__The task__. For each record below, output its text exactly and skip any picture.
[Opening Data under study section]
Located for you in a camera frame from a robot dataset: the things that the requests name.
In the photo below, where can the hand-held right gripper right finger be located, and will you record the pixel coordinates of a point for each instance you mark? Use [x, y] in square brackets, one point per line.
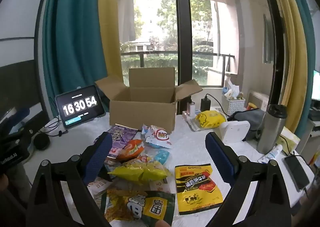
[220, 157]

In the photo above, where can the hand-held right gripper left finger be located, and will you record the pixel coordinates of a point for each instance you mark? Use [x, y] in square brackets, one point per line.
[98, 157]

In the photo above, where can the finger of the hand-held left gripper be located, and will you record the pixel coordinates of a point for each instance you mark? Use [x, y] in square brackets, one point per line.
[20, 122]

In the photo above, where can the brown cardboard box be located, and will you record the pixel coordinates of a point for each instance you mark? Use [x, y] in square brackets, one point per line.
[142, 114]

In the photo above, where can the person's left forearm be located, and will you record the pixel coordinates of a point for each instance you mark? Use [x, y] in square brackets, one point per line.
[12, 187]

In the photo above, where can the black round speaker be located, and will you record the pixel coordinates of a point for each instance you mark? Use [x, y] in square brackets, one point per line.
[41, 141]

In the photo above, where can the pink white snack packet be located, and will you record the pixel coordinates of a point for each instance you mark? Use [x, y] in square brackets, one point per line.
[98, 187]

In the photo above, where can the white box device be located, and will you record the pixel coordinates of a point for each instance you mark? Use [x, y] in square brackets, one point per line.
[235, 130]

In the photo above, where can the purple snack packet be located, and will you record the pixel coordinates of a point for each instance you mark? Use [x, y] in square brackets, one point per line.
[122, 137]

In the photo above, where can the orange snack packet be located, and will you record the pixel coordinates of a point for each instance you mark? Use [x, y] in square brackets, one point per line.
[130, 150]

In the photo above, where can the black monitor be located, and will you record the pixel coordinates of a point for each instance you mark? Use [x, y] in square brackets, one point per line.
[17, 84]

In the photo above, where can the yellow duck-print bag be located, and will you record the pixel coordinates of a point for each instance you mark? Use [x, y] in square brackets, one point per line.
[210, 119]

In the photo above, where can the yellow black snack packet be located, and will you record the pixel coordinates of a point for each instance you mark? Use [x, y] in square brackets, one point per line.
[195, 189]

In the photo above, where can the yellow-green snack packet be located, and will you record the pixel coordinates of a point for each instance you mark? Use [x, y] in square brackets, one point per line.
[140, 170]

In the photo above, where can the grey pouch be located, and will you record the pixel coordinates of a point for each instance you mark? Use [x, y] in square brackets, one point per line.
[252, 119]

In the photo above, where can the white power strip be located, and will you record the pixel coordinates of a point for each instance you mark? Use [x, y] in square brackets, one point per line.
[187, 117]

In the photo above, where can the white plastic basket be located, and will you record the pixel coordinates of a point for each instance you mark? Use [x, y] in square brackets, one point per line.
[233, 107]

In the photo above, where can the tablet with clock display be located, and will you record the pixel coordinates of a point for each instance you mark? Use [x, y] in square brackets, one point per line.
[80, 107]

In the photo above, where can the black power adapter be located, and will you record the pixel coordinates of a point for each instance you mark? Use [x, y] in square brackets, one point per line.
[205, 104]

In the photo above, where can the white charger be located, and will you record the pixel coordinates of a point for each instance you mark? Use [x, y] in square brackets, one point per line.
[191, 109]

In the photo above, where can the light blue small packet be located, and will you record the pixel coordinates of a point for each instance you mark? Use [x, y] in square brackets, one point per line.
[162, 155]

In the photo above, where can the steel thermos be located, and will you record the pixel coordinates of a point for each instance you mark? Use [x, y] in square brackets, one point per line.
[271, 129]

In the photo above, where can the green yellow snack bag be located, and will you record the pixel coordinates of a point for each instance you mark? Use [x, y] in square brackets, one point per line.
[140, 207]

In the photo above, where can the blue white plastic packet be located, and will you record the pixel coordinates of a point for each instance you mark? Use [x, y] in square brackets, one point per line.
[227, 92]

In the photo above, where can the yellow tissue pack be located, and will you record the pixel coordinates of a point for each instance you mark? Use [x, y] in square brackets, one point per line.
[290, 138]

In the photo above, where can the black smartphone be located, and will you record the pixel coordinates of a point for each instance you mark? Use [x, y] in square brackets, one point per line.
[296, 172]

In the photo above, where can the black balcony railing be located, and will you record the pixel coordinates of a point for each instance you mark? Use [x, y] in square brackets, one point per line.
[142, 60]

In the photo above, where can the bright computer screen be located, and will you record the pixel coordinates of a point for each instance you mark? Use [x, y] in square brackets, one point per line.
[317, 87]

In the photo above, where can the yellow curtain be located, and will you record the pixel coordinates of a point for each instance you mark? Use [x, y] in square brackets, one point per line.
[110, 29]
[292, 54]

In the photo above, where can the black window frame post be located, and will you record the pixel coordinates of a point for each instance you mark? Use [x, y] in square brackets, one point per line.
[183, 29]
[276, 67]
[Closing Data under study section]
__Task solution__.
Located for you in a camera frame from a robot dataset: the things that the requests name.
In the photo below, where can the hand-held right gripper right finger be located, and will you record the pixel coordinates of a point for each instance you mark? Use [x, y] in square brackets, one point per line.
[220, 157]

In the photo above, where can the hand-held right gripper left finger be located, and will you record the pixel coordinates of a point for each instance you mark? Use [x, y] in square brackets, one point per line.
[98, 157]

In the photo above, where can the finger of the hand-held left gripper be located, and will you record the pixel coordinates of a point for each instance you mark? Use [x, y] in square brackets, one point per line.
[20, 122]

In the photo above, where can the brown cardboard box be located, and will you record the pixel coordinates of a point for each instance you mark? Use [x, y] in square brackets, one point per line.
[142, 114]

In the photo above, where can the person's left forearm be located, and will you record the pixel coordinates of a point for each instance you mark? Use [x, y] in square brackets, one point per line.
[12, 187]

In the photo above, where can the black round speaker be located, and will you record the pixel coordinates of a point for each instance you mark? Use [x, y] in square brackets, one point per line.
[41, 141]

In the photo above, where can the pink white snack packet be located, and will you record the pixel coordinates of a point for each instance you mark? Use [x, y] in square brackets, one point per line.
[98, 187]

In the photo above, where can the white box device be located, and will you record the pixel coordinates of a point for each instance you mark? Use [x, y] in square brackets, one point per line.
[235, 130]

In the photo above, where can the purple snack packet be located, and will you record the pixel coordinates of a point for each instance you mark? Use [x, y] in square brackets, one point per line.
[122, 137]

In the photo above, where can the orange snack packet be located, and will you record the pixel coordinates of a point for each instance you mark? Use [x, y] in square brackets, one point per line.
[130, 150]

In the photo above, where can the black monitor be located, and will you record the pixel coordinates of a point for each instance you mark? Use [x, y] in square brackets, one point per line.
[17, 84]

In the photo above, where can the yellow duck-print bag be located, and will you record the pixel coordinates of a point for each instance you mark? Use [x, y] in square brackets, one point per line.
[210, 119]

In the photo above, where can the yellow black snack packet be located, and will you record the pixel coordinates of a point for each instance you mark? Use [x, y] in square brackets, one point per line.
[195, 189]

In the photo above, where can the yellow-green snack packet be located, and will you record the pixel coordinates of a point for each instance you mark? Use [x, y] in square brackets, one point per line.
[140, 170]

In the photo above, where can the grey pouch be located, and will you record the pixel coordinates of a point for each instance you mark? Use [x, y] in square brackets, one point per line.
[252, 119]

In the photo above, where can the white power strip be located, and will you record the pixel coordinates of a point for each instance you mark? Use [x, y] in square brackets, one point per line.
[187, 117]

In the photo above, where can the white plastic basket be located, and will you record the pixel coordinates of a point for each instance you mark? Use [x, y] in square brackets, one point per line.
[233, 107]

In the photo above, where can the tablet with clock display be located, and will you record the pixel coordinates of a point for each instance you mark? Use [x, y] in square brackets, one point per line.
[80, 107]

In the photo above, where can the black power adapter be located, and will you record the pixel coordinates of a point for each instance you mark? Use [x, y] in square brackets, one point per line.
[205, 104]

In the photo above, where can the white charger be located, and will you record the pixel coordinates of a point for each instance you mark? Use [x, y] in square brackets, one point per line.
[191, 109]

In the photo above, where can the light blue small packet be located, and will you record the pixel coordinates of a point for each instance you mark? Use [x, y] in square brackets, one point per line.
[162, 155]

In the photo above, where can the steel thermos be located, and will you record the pixel coordinates of a point for each instance you mark? Use [x, y] in square brackets, one point per line.
[271, 129]

In the photo above, where can the green yellow snack bag be located, and will you record the pixel coordinates of a point for each instance you mark? Use [x, y] in square brackets, one point per line.
[140, 207]

In the photo above, where can the blue white plastic packet be located, and will you record the pixel coordinates of a point for each instance you mark? Use [x, y] in square brackets, one point per line.
[227, 92]

In the photo above, where can the yellow tissue pack be located, and will you record the pixel coordinates of a point for each instance you mark? Use [x, y] in square brackets, one point per line.
[290, 138]

In the photo above, where can the black smartphone be located, and will you record the pixel coordinates of a point for each instance you mark? Use [x, y] in square brackets, one point per line.
[296, 172]

In the photo above, where can the black balcony railing be located, and will you record the pixel coordinates of a point for each instance you mark? Use [x, y] in square brackets, one point per line.
[142, 60]

In the photo above, where can the bright computer screen be located, and will you record the pixel coordinates of a point for each instance you mark? Use [x, y] in square brackets, one point per line.
[317, 87]

In the photo above, where can the yellow curtain be located, and will you record the pixel coordinates of a point for each instance you mark? Use [x, y] in square brackets, one point per line.
[110, 29]
[292, 54]

In the photo above, where can the black window frame post be located, and will you record the pixel coordinates of a point for each instance you mark? Use [x, y] in square brackets, one point per line.
[183, 29]
[276, 67]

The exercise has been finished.